L’Etat des Emirats Arabes Unis s’inquiète lui des tensions entre les pays du Golf et l’Iran, et de la menace grandissante de Daesh. Pour Mashallah News c’est en tout cas ce qui explique le service militaire mis en place depuis septembre dernier, obligatoire pour les homes de 18 à 30 ans et optionnel pour les femmes. Mashallah News donne la parole à deux jeunes citoyens des Emirats Arabes Unis pour connaitre leurs avis sur le sujet. Ziad et Abdul ne voient pas d’opportunités à travers cette expérience, ils la considèrent plus comme une perte de temps.
Pour Mashallah, depuis les années 1990 les jeunes de la population émirienne sont plutôt privilégié par l’Etat. Ce dernier peut les aider financièrement en matière de santé, de logement, pour les études, notamment à l’étranger, mais aussi pour les frais de mariage. Et les jeunes émiriens ne s’attendaient pas à devoir payer ces privilèges par un retour de dettes vis-à-vis de l’Etat.

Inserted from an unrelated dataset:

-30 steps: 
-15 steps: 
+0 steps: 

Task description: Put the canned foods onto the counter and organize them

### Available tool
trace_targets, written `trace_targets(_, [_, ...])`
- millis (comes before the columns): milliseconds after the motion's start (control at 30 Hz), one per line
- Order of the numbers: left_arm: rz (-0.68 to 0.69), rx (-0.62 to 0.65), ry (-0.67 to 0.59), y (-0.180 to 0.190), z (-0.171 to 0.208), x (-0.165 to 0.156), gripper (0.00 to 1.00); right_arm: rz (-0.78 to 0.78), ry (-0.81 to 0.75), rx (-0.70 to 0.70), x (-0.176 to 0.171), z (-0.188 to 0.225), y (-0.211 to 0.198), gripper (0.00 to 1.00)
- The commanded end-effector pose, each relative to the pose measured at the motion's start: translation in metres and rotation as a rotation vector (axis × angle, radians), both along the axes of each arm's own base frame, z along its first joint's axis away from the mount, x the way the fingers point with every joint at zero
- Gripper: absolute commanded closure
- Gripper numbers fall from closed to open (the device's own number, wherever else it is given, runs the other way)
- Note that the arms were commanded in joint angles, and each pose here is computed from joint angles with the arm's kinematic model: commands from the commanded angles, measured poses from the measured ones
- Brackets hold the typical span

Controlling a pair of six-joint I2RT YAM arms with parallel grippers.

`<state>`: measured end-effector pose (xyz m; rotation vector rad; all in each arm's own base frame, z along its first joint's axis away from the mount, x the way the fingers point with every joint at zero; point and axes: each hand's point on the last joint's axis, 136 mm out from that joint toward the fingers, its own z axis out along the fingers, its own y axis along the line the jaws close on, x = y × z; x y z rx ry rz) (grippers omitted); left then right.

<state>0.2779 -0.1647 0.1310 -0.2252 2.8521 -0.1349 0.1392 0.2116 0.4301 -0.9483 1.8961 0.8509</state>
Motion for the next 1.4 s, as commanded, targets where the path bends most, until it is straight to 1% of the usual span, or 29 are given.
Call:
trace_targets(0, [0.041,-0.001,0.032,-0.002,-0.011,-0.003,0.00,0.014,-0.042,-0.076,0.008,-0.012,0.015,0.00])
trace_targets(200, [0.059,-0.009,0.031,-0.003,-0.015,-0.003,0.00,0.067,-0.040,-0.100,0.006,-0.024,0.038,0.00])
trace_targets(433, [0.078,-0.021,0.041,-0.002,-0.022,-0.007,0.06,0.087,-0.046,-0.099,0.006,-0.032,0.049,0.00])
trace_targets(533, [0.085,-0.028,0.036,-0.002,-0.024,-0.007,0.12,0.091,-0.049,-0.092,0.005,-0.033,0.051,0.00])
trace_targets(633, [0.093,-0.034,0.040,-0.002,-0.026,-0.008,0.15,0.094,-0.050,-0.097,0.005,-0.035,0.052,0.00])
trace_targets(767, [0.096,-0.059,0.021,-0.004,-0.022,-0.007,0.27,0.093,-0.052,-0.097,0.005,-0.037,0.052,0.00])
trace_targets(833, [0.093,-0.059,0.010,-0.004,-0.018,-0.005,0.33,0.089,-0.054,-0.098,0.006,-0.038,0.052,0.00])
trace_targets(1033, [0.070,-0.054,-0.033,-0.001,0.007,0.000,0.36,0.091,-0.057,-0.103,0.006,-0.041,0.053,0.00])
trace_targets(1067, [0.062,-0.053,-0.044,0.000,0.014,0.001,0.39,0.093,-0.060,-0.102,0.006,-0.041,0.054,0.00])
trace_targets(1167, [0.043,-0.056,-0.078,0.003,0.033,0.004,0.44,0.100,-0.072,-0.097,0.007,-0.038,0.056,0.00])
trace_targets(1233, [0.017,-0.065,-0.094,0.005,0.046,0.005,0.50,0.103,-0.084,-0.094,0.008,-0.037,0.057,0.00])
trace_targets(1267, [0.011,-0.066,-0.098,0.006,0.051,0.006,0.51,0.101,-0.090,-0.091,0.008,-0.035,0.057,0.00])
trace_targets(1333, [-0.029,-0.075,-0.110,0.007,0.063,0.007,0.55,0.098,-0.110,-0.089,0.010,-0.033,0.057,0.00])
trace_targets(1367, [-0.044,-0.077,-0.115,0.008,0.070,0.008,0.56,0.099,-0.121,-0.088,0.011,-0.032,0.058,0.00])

Teaser de la série Hayati Walaskariya, produite par l’Armée et Abu Dhabi Media
Là où le rôle des médias intervient, c’est que pour imaginer ce qui les attend, les jeunes émiriens doivent s’en remettre à une série vidéo produite conjointement entre l’armée et Abu Dhabi Media, le media officiel du gouvernement. Cette série, à la fois documentaire et promotionnelle, est actuellement le seul document d’information disponible sur le service militaire.
A travers ces productions, l’autorité et le pouvoir d’influence des médias est clairement mis en lumière. Et la distance géographique nous aide à prendre du recul. Mais tout cela peut aussi donner matière à penser sur la fonction déterminante des médias de l’autre coté de la Méditerranée, dans les sociétés de la rive Nord.